Examples include “vegetarians who sheepishly admitted to me they ate
meat; cockfighters who proclaimed their love for their roosters;
purebred dog enthusiasts whose desire to improve their breed has
created generations of genetically defective animals; hoarders who
caused untold suffering to the creatures living in filth they claim
to have rescued. I have come to believe that these sorts of
contradictions are not anomalies or hypocrisies,” Herzog states.
“Rather, they are inevitable.”


Some We Love, Some We Hate, Some We Eat appears to have
evolved out of Herzog’s professorial role in stimulating classroom
debate. Though Some We Love, Some We Hate, Some We Eat could be
used as a text in a course about animals and ethics, it is written
and marketed for a general audience. The strength of Some We Love,
Some We Hate, Some We Eat is that while Herzog makes use of a wealth
of academic scholarship, offering hundreds of footnotes to sources,
each chapter and moral issue is illuminated by stories about
real-life people, resolving real-life problems with a combination of
ideas, values, and experience that often include troubling
contradictions if extended past the immediate issues to frame
universal rules. In the here-and-now, to each person, the
resolution serves the immediate need, and the extensions of
reasoning to other situations are of no concern.

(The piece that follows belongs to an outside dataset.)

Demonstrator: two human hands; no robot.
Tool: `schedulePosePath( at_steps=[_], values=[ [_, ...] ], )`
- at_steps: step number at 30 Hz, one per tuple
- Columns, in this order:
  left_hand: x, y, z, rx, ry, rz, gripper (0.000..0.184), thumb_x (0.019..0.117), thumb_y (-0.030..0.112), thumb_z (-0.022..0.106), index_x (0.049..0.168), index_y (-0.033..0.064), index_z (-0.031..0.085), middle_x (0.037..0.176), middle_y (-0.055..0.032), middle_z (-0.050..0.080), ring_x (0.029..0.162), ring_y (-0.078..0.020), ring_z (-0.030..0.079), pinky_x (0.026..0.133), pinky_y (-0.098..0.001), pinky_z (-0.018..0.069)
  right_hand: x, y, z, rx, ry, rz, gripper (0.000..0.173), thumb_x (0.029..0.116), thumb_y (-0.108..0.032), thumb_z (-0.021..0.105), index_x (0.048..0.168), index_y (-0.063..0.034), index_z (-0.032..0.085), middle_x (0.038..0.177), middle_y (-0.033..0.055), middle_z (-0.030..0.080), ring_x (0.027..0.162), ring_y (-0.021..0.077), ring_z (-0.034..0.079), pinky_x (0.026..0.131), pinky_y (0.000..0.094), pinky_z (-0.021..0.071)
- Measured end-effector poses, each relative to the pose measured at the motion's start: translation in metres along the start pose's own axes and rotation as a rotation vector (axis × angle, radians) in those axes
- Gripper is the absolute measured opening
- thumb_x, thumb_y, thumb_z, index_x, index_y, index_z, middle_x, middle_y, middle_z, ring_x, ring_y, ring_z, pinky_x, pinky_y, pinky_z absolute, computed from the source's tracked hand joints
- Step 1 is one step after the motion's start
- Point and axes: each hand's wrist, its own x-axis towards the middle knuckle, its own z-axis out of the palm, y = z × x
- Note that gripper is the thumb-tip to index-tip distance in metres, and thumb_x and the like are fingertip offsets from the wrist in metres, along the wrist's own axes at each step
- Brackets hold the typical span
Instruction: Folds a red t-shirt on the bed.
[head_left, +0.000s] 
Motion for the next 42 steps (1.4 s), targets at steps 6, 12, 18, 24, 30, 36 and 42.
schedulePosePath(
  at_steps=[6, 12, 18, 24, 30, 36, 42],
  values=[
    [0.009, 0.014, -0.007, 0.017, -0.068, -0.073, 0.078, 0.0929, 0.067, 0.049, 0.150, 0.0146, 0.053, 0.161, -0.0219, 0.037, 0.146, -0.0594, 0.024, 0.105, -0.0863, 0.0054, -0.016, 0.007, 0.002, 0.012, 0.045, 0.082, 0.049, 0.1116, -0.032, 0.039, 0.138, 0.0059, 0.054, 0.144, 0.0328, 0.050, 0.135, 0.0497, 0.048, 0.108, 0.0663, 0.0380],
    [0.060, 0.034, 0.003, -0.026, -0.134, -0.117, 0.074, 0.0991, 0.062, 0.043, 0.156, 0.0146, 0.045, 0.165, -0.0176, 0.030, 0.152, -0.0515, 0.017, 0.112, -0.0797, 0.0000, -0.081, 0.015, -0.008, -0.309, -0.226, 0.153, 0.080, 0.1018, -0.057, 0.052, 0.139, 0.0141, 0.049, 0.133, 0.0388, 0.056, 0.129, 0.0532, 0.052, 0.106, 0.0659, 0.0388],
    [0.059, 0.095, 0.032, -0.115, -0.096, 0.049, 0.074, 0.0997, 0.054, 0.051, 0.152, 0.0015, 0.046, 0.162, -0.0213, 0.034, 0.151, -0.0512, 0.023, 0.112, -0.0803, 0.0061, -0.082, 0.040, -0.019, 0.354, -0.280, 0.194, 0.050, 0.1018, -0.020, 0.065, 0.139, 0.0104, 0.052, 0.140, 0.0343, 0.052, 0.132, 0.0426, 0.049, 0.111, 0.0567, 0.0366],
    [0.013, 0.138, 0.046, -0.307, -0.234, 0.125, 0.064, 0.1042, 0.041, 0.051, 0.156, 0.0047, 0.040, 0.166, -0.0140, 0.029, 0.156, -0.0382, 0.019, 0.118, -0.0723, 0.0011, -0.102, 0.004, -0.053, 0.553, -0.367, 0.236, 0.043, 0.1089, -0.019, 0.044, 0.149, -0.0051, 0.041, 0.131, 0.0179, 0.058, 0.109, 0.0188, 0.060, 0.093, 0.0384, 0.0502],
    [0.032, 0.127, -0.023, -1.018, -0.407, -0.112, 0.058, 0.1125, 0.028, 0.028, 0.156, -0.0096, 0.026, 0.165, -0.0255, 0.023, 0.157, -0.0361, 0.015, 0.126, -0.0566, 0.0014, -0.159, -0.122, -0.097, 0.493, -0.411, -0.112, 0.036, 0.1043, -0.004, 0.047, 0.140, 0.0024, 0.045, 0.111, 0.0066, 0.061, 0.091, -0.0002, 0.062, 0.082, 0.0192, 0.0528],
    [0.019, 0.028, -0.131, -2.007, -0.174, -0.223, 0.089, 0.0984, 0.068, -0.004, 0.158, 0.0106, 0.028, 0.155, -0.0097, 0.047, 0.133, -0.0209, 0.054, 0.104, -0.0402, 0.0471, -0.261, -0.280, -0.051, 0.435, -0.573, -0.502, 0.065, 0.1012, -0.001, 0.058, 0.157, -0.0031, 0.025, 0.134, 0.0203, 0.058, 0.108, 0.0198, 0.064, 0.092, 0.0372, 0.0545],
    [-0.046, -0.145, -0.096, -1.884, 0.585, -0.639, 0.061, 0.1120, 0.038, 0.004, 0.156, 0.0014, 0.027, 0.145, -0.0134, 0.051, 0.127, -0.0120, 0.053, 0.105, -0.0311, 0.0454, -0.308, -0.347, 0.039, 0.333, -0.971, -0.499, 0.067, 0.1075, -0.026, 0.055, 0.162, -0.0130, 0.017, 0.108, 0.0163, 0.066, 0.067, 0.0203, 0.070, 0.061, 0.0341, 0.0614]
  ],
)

Herzog’s first major study was of the culture of
cockfighting. Herzog references this work repeatedly, for example
in comparing and contrasting the relatively privileged life of a
gamecock with the lives of poultry raised for slaughter or to produce
eggs. Yet, as Herzog recognizes, the cruelty inherent in
commercial poultry production is incidental, whereas it is the end
point of a cockfight.
Of historical note is that efforts to ban cockfighting began
at least 200 years before the beginning of the organized humane
movement, 400 years before the advent of factory farming. Though
opposition to cockfighting had a huge head start, legislation to
reduce the suffering of commercially raised poultry had already begun
to be passed before cockfighting was banned in every U.S. state.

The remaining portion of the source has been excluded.